The behavior of the Blair government is, in many respects, the worst.
In 2000, the islanders won a historic victory in the high court, which
ruled their expulsion illegal. Within hours of the judgment, the Foreign
Office announced that it would not be possible for them to return to Diego
Garcia because of a "treaty" with Washington – in truth,
a deal concealed from parliament and the U.S. Congress. As for the other
islands in the group, a "feasibility study" would determine
whether these could be resettled. This has been described by Professor
David Stoddart, a world authority on the Chagos, as "worthless"
and "an elaborate charade." The "study" consulted
not a single islander; it found that the islands were "sinking,"
which was news to the Americans who are building more and more base facilities;
the U.S. Navy describes the living conditions as so outstanding that they
are "unbelievable."
In 2003, in a now notorious follow-up high court case, the islanders were
denied compensation, with government counsel allowed by the judge to attack
and humiliate them in the witness box, and with Justice Ousley referring
to "we" as if the court and the Foreign Office were on the same
side.
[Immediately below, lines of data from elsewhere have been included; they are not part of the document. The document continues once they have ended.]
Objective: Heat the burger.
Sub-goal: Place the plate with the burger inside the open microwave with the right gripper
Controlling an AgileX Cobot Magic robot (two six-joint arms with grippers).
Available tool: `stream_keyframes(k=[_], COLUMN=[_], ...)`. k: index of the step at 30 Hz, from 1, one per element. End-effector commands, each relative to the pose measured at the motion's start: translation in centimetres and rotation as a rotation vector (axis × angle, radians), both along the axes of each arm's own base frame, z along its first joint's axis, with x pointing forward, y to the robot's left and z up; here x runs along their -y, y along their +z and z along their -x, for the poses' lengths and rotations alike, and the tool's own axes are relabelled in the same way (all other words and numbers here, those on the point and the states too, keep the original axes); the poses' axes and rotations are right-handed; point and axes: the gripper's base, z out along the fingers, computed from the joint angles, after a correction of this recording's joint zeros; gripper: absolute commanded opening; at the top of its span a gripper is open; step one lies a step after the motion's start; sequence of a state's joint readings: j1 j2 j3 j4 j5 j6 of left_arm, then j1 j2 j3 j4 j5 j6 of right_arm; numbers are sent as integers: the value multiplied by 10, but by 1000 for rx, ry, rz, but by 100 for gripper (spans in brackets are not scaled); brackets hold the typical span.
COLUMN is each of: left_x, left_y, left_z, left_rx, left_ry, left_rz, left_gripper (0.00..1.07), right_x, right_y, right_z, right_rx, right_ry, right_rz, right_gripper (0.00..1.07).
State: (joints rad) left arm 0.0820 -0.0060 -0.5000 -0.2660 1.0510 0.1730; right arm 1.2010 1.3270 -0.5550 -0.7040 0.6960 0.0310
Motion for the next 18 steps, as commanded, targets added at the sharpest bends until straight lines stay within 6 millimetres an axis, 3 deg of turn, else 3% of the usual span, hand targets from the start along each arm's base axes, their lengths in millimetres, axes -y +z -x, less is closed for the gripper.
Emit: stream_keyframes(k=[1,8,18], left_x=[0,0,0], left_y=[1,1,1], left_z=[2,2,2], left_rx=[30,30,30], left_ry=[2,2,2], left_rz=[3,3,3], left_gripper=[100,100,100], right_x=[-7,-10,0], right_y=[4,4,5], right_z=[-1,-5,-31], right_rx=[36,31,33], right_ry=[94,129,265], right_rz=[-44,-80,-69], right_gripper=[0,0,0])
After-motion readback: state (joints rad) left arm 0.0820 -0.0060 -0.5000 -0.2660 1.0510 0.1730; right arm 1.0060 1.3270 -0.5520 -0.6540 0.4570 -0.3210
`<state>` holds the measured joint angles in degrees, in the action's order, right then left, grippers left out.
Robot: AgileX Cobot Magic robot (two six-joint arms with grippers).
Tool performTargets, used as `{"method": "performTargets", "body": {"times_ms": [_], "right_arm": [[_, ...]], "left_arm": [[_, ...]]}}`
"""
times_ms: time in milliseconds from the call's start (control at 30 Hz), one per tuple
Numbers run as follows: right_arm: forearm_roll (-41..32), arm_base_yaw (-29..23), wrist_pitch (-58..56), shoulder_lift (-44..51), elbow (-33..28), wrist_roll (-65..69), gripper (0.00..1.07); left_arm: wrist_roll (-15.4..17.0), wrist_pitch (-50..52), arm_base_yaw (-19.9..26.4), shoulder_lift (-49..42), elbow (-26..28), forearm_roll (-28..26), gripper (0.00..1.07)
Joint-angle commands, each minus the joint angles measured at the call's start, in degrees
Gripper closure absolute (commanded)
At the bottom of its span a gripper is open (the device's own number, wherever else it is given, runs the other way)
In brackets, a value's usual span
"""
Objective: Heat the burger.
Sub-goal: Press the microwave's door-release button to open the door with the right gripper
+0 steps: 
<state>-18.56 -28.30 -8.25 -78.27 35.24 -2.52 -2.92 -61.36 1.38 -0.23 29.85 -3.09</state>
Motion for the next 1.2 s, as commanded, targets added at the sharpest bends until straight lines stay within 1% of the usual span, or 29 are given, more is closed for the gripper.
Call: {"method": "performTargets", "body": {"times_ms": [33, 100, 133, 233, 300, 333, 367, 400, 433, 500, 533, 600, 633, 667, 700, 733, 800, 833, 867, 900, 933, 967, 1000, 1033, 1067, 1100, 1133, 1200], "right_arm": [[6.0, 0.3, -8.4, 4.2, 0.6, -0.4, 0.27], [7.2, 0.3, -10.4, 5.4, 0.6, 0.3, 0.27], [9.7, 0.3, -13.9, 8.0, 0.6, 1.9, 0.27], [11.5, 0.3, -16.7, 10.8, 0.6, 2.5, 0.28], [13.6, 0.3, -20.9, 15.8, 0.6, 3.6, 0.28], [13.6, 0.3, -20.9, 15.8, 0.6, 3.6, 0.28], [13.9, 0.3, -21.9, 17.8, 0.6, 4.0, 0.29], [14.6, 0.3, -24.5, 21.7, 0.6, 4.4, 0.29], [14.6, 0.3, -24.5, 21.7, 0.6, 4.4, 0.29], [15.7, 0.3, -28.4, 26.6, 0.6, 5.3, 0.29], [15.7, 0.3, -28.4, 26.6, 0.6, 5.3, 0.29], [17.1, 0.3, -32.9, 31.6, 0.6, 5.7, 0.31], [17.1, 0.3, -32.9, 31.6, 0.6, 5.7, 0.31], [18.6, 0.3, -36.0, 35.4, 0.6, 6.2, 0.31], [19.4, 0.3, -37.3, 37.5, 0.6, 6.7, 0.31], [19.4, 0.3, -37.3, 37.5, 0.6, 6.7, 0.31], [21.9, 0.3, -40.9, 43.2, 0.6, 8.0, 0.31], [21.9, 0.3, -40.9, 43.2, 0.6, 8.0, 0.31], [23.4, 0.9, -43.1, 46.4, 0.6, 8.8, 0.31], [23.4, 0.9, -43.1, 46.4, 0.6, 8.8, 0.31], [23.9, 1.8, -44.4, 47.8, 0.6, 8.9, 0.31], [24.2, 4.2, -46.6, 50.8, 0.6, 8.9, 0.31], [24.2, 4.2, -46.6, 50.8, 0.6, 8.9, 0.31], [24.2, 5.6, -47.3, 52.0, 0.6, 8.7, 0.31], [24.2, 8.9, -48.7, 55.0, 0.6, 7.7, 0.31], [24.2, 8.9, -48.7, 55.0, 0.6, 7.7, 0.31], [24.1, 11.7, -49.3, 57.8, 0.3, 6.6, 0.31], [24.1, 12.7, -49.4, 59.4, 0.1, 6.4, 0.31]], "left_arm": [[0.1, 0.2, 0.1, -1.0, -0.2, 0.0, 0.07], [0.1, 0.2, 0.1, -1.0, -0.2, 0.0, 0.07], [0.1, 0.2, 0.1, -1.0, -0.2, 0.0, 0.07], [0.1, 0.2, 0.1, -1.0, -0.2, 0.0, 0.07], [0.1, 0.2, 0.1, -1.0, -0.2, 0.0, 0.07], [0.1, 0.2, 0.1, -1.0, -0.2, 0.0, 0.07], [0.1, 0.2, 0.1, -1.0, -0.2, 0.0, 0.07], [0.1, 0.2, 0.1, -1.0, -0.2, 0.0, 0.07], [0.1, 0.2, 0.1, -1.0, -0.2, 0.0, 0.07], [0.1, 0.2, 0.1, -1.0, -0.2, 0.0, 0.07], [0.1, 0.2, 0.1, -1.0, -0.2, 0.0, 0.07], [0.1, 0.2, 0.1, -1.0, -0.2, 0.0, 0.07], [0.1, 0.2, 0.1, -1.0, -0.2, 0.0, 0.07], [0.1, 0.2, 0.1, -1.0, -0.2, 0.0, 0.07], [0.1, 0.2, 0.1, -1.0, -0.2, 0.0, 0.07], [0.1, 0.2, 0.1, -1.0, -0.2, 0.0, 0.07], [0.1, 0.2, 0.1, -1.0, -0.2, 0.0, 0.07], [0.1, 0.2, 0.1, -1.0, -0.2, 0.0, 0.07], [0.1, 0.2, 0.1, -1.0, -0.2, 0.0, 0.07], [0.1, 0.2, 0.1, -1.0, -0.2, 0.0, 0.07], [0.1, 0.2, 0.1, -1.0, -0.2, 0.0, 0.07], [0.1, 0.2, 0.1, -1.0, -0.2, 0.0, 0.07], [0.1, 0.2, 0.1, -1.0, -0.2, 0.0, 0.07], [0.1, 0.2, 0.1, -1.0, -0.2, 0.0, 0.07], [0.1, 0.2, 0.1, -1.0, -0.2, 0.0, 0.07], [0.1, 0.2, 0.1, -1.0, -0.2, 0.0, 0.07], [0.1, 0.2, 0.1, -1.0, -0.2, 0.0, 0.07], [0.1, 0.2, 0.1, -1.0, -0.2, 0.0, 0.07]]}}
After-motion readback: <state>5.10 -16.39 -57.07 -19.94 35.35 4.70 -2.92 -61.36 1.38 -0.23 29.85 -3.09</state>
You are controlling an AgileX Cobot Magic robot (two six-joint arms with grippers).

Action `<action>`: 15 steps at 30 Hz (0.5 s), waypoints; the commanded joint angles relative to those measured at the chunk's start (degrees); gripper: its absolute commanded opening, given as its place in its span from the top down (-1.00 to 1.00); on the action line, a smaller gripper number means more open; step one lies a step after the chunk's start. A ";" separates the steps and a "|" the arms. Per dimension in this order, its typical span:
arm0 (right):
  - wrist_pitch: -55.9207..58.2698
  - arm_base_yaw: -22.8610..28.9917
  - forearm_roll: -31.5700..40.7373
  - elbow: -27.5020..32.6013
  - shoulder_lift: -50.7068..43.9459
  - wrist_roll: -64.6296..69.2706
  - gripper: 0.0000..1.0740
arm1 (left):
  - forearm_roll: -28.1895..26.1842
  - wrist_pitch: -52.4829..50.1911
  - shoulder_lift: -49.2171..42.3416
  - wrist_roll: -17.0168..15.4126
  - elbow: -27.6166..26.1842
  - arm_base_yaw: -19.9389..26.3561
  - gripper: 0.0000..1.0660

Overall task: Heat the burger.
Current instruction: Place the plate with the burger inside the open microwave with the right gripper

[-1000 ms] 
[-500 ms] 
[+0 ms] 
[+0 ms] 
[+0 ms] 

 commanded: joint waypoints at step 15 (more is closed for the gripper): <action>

Last June, the government invoked the archaic royal prerogative
in order to crush the 2000 judgment. A decree was issued that the islanders
were banned forever from returning home. These were the same totalitarian
powers used to expel them in secret 40 years ago; Blair used them to authorize
his illegal attack on Iraq.
Led by a remarkable man, Olivier Bancoult, an electrician, and supported
by a tenacious and valiant London lawyer, Richard Gifford, the islanders
are going to the European court of human rights, and perhaps beyond. Article
7 of the statute of the international criminal court describes the "deportation
or forcible transfer of population ... by expulsion or other coercive
acts" as a crime against humanity. As Bush's bombers take off from
their paradise, the Chagos islanders, says Bancoult, "will not let
this great crime stand. The world is changing; we will win."
This article first appeared in the Guardian newspaper.